The bulk of his nearly three-hour testimony focused on reducing oil dependence and boosting energy security.

The influential former Fed chief said repeatedly that cellulosic ethanol, a next-generation alternative fuel that could be made from virtually any plant fiber, appeared to be the most promising solution to America's oil addiction.

"I'd move as quickly as I could to find out whether cellulosic is a practical alternative," he said.

He said conventional corn-based ethanol holds little promise to reduce America's oil dependence significantly. If every bushel of corn grown in the United States went to producing ethanol, it would displace only about 10 percent of projected U.S. gasoline consumption, he said.

To make cellulosic ethanol, scientists deploy mass-produced, biologically engineered enzymes that can break down virtually any plant stock for fermentation and conversion into ethanol. Among its benefits is that, unlike gasoline or conventional ethanol, its production doesn't produce gases that contribute to global warming.

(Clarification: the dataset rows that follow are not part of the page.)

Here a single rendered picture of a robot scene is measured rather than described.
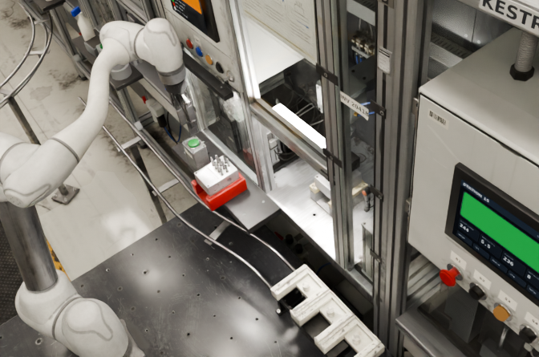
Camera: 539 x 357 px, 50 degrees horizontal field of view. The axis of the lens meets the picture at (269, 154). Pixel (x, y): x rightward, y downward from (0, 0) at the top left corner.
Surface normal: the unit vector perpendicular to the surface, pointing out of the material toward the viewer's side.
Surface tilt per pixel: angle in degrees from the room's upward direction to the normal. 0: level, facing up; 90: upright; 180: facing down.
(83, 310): 6
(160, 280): 0
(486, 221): 90
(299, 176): 0
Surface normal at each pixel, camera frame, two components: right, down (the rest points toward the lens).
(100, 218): -0.12, -0.69
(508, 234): -0.80, 0.50

Pressed repeatedly, Greenspan frowned on the idea of a federal "man-to-the-moon"-type project to create alternative fuels. As a political conservative and market-oriented economist, Greenspan typically prefers private-sector to governmental solutions.

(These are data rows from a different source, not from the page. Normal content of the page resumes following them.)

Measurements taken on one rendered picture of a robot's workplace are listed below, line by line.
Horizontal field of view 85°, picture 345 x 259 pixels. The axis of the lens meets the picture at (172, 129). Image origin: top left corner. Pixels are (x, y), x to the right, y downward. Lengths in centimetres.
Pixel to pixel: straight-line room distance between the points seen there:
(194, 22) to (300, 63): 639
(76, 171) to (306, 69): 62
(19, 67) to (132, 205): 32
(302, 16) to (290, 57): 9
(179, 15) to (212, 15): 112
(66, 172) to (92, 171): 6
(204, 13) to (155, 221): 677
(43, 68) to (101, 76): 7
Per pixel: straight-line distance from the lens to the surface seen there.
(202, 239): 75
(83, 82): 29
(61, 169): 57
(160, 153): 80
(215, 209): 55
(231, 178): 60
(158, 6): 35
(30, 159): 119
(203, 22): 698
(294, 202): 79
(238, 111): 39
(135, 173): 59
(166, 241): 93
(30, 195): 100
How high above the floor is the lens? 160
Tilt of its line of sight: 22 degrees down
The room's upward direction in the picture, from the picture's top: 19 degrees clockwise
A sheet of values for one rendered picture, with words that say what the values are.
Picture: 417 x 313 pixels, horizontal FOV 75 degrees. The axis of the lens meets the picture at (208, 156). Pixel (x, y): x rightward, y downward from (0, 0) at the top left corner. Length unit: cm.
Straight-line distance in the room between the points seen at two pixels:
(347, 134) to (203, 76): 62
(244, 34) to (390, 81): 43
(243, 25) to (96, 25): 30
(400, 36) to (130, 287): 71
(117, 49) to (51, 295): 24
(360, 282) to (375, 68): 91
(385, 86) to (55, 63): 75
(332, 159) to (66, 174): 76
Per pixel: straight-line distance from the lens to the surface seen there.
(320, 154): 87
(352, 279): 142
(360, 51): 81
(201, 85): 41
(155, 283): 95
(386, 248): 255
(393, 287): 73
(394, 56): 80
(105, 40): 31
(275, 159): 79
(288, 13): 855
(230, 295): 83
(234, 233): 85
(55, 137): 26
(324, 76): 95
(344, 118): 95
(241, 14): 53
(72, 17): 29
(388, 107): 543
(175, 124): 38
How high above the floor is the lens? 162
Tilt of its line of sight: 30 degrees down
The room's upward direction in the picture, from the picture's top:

"I would hope we don't have to do that," he said. "At the moment, I think markets are working in the direction of a solution."

If cellulosic ethanol proves viable, he said, hedge funds and other investors will pour money in to develop the industry. In May, investment bank Goldman Sachs & Co. took a $30 million stake in Iogen Corp., a Canadian company that's pioneering cellulosic ethanol technologies.

America's energy future, he said, doesn't turn on a choice between good and bad, but between "not so good or worse. We have to make a choice of one or the other."

Greenspan also touted liquefied natural gas as an important tool in reducing dependence on oil and gasoline.

For years, he'd lamented the lack of liquefied natural-gas terminals in the United States. On Wednesday he complained that Japan and other countries had locked up supplies in long-term contracts.

"This could be another source of replacement for petroleum," he said.